What is required: In the listing below, locate the lines that hold "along" and copy them.

Data below:
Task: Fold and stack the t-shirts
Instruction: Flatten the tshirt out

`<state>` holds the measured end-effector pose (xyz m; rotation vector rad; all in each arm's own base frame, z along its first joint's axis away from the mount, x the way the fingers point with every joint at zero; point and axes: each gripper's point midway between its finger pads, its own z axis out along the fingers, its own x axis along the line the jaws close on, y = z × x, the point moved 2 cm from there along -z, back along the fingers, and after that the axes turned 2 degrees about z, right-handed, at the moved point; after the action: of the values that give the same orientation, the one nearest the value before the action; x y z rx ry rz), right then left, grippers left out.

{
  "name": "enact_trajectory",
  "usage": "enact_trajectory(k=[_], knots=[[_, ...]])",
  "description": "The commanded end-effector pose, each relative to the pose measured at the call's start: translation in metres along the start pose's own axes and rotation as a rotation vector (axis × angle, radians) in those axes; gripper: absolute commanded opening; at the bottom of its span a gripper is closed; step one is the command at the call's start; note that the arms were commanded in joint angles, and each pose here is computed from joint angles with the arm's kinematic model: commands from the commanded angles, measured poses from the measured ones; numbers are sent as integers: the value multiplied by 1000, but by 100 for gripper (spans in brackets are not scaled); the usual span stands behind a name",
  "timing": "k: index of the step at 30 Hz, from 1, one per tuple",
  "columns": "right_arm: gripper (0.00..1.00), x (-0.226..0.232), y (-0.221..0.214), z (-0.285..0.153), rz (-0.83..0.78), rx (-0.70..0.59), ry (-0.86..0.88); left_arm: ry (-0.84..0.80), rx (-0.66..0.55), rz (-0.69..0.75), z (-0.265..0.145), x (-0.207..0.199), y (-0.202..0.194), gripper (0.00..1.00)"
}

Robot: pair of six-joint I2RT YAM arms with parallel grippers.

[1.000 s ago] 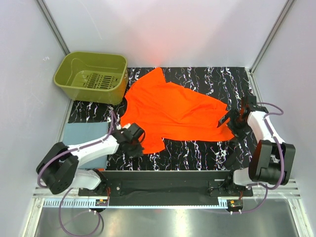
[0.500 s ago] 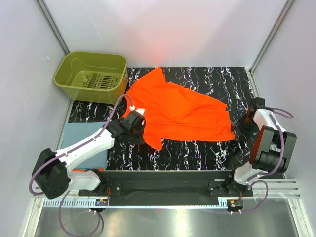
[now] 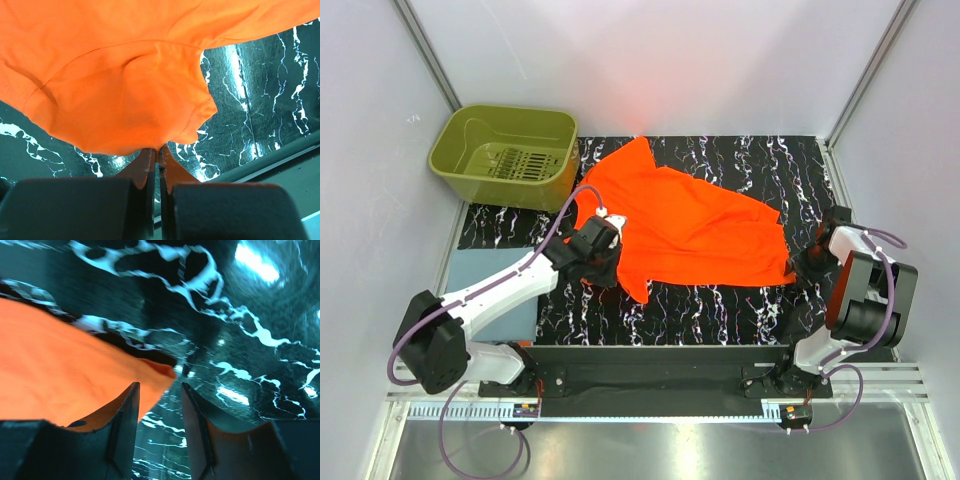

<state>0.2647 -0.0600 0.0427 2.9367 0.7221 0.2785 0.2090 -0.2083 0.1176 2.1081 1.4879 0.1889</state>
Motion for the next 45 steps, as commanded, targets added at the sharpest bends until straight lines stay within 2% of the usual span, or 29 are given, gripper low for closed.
enact_trajectory(k=[1,13,16,17,20,23,26,27,29,30,32,33,35,36,38,41,43,45], knots=[[46,-4,-4,1,28,-12,6,-50,-44,10,-6,-6,13,0],[43,3,20,26,1,-49,-48,-63,-65,-26,-14,-7,11,0],[29,1,17,32,-10,-32,-51,-68,-69,-33,-15,-8,13,0],[20,1,16,34,-18,-25,-51,-71,-76,-35,-17,-9,14,0],[1,3,19,33,-39,-43,-33,-53,-103,-31,-23,-6,19,0],[0,20,38,13,-61,-114,9,8,-154,-12,-35,2,34,0],[0,52,70,-47,-29,-277,154,71,-247,43,-60,7,70,0],[0,61,78,-62,-22,-314,189,70,-325,82,-81,2,98,0],[0,85,100,-107,-13,-411,291,117,-402,114,-99,3,129,0],[0,92,106,-122,-11,-443,326,152,-500,144,-127,2,160,0],[0,108,122,-172,-9,-546,424,195,-567,177,-145,2,188,0],[0,112,125,-189,-13,-579,464,227,-653,207,-174,1,212,0],[0,123,130,-239,-28,-677,578,249,-717,243,-194,-2,234,0],[0,124,131,-257,-30,-714,611,273,-784,301,-221,-4,249,0],[0,124,130,-310,-41,-822,714,293,-856,339,-250,-4,261,0],[0,116,117,-376,-79,-952,832,257,-1050,393,-328,-13,270,0],[0,106,108,-411,-96,-1027,877,155,-1128,452,-358,-28,264,0],[0,87,90,-454,-130,-1131,928,79,-1248,457,-407,-35,251,0]])
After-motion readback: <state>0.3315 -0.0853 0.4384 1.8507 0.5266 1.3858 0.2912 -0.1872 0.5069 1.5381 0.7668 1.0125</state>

Answer:
`<state>` holds the measured end-effector pose (xyz m; rotation vector rad; all in each arm's own base frame, z along its first joint's axis away from the mount, x the way the fingers point with every joint at zero; point and axes: each gripper's point midway between its finger pads, its own z axis out along the fingers, its own x axis along the line the jaws close on, y = z × x, the point moved 2 cm from there along -z, back along the fingers, and after that the axes turned 2 degrees about z, right-handed, at the moved point; after the action: of the values that give the same orientation, the one nearest the value before the action; x y z rx ry rz), right then left, grippers left out.
  "description": "The commanded end-effector pose, each relative to the pose measured at the call's start: translation in metres along the start pose's own axes and rotation as a rotation vector (axis × angle, radians) in those axes; gripper: absolute commanded opening; at the bottom of its span a gripper is closed; step one is the command at the call's start; note that the arms were commanded in joint angles, and each pose here is computed from joint angles with the arm's kinematic model: commands from the commanded angles, measured poses from the measured ones; numbers are sent as integers: the value multiplied by 1000, but by 100 for gripper (spans in brackets are not scaled); the usual span stands behind a name",

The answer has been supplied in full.